COVID-19 vaccines are currently administered intramuscularly. Researchers hypothesize that intranasal vaccination (through our nose) would mimic the natural entry pathway of the virus, moving these lung memory B cells to block the virus as it reaches the respiratory tract, ultimately protecting the body from infection altogether. An intranasal vaccination might not sound too pleasant, so I must add that these are not administered the same way as intramuscular vaccines; intranasal vaccinations are painless, noninvasive, and DO NOT require a needle! Intranasal vaccines are sprayed into each nostril and inhaled, preventing the virus from infecting the body by attacking it at its point of entry. 

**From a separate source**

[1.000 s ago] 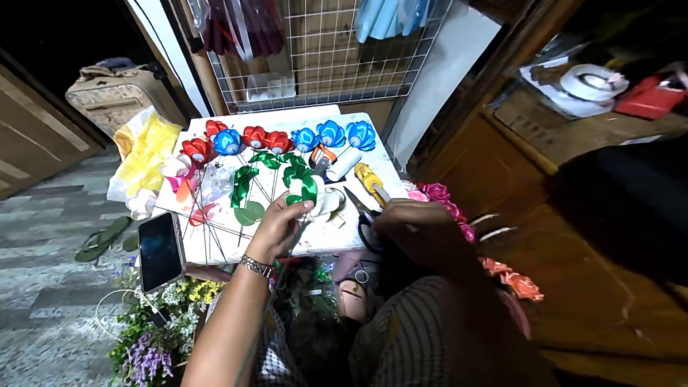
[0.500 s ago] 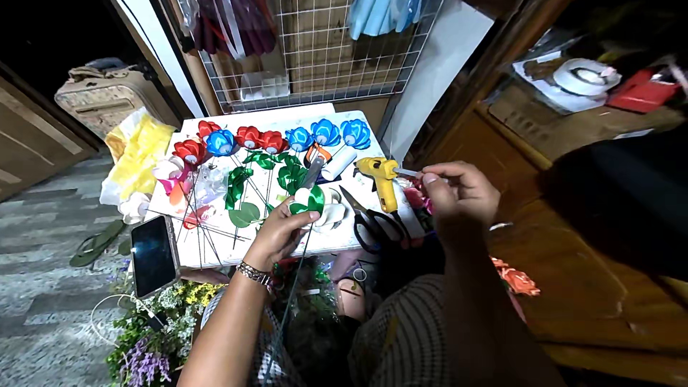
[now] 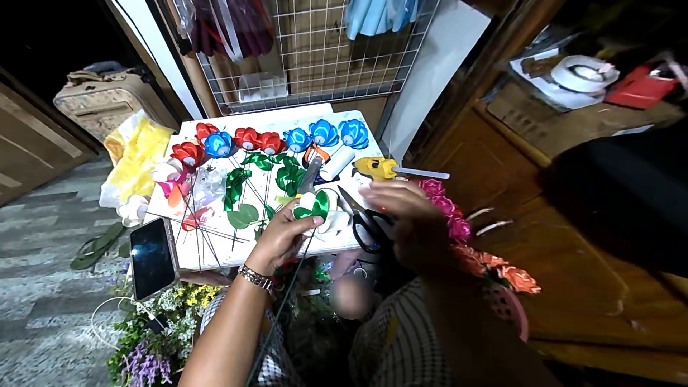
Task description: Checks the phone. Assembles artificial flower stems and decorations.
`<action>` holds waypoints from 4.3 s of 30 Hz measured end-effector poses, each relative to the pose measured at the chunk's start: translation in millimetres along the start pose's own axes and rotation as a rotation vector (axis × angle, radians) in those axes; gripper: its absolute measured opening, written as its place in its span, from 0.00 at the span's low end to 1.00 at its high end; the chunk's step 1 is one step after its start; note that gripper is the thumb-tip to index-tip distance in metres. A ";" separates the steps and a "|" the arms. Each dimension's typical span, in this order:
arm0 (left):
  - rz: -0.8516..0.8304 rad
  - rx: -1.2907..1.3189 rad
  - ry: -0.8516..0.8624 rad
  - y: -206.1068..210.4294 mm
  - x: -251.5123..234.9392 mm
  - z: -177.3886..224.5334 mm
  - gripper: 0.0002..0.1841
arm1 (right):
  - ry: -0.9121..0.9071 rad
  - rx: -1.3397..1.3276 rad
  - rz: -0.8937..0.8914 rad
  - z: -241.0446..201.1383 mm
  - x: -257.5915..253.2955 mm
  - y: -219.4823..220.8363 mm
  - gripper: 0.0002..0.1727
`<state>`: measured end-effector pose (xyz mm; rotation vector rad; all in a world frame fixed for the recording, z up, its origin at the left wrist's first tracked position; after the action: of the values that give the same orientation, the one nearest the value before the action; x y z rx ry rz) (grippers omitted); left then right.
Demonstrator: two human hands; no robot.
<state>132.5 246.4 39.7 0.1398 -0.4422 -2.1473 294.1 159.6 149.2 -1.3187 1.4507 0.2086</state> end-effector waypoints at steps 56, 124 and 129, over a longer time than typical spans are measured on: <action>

Live, Intranasal Influenza Vaccine DVIDS213849

There are several advantages to intranasal vaccination, as it elicits both systemic and mucosal immunity. Systemic immunity induces antibody formation, while mucosal immunity provides protection at the precise site of the infection. In contrast, intramuscular vaccination does generate systemic immunity; however, this tactic lacks the additional benefit of mucosal immunity.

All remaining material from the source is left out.